Because the exhaust valve runs so much hotter than the intake valve, it's normally given more clearance. However, there are some oddball exceptions to the rule. So if something doesn't read right, cross-reference your info.
If the valve needs adjustment, loosen the lock nut and, using the appropriate tool, turn the adjuster to decrease or increase the lash. You'll find that leaving the adjuster nut a little snug will keep some tension on the adjusting screw, making it easier to accurately set the clearance. When the clearance feels good, hold the adjusting screw, and tighten up the lock nut.
Recheck your lash with the gauge. If you find the clearance has changed, don't panic. Tightening the lock nut often changes the clearance slightly. When the valves of the first cylinder are finished move on to the next and repeat the procedure until all of the valves have been adjusted. Novice mechanics may feel a bit intimidated by all of this. But with a little patience, the correct tools, and the right attitude, anyone clever enough to ride a motorcycle is certainly clever enough to maintain it properly.

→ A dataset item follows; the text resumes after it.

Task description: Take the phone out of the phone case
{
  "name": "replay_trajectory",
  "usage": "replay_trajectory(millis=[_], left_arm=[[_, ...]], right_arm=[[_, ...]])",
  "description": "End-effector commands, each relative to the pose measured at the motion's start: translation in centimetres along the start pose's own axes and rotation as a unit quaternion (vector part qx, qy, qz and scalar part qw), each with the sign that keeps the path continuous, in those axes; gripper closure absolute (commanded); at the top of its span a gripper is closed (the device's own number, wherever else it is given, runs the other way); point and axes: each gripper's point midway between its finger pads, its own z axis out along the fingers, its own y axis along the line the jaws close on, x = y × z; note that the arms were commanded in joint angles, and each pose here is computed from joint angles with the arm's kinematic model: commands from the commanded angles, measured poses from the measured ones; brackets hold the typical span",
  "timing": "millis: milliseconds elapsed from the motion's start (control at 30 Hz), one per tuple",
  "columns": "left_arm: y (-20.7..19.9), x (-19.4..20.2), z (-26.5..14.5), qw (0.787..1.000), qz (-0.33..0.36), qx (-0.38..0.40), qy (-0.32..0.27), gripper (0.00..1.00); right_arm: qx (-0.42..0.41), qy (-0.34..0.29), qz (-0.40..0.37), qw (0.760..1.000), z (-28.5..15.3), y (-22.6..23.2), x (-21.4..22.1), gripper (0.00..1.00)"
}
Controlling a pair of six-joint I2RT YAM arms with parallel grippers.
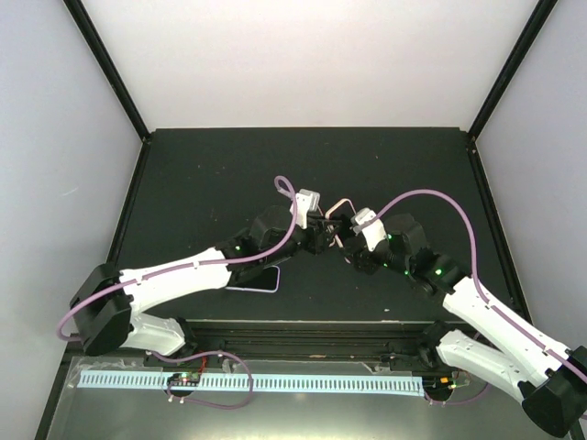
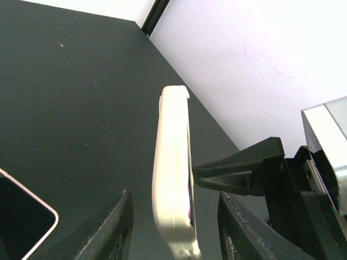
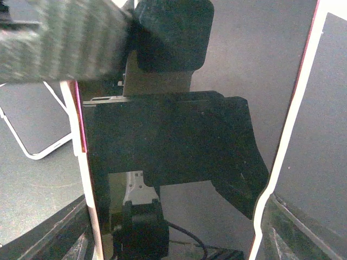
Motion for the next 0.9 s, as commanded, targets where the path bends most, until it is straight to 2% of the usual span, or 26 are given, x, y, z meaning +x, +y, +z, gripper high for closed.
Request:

There are two basic styles of shim-adjusted valves. The more common places the shim atop a small inverted bucket. The bucket rests on top of the valve, over the valve stem and spring, and the cam acts directly against the shim. Generally, when a shim-over-bucket design is employed, the shims can be removed and replaced without disturbing the cams.
Less convenient is the shim-under-bucket style adjuster. This design places the shim underneath the bucket, between the valve stem and the underside of the bucket. This system complicates adjustment, as the cams must be removed to change shims. Since the shims are only available in set increments, valve clearance tolerances are usually a little more generous.
The big disadvantage here is that not many owners are willing to go out and buy a box of valve adjustment shims. What you'll end up doing is measuring all of the clearances. If any are off, you'll need to determine what size replacement shim you need and head down to your local dealer to buy one. That is unless you are swapping one out that happens to be the size you need, or you have one from a previous adjustment.
Keeping a record of which shims are in the bike can simplify this. If the correct size isn't in stock, you're screwed. You can reassemble and ride the bike the way it is, which means doing a large portion of the job twice, or leave it apart until the shim arrives, which makes a great argument for screw-type adjusters.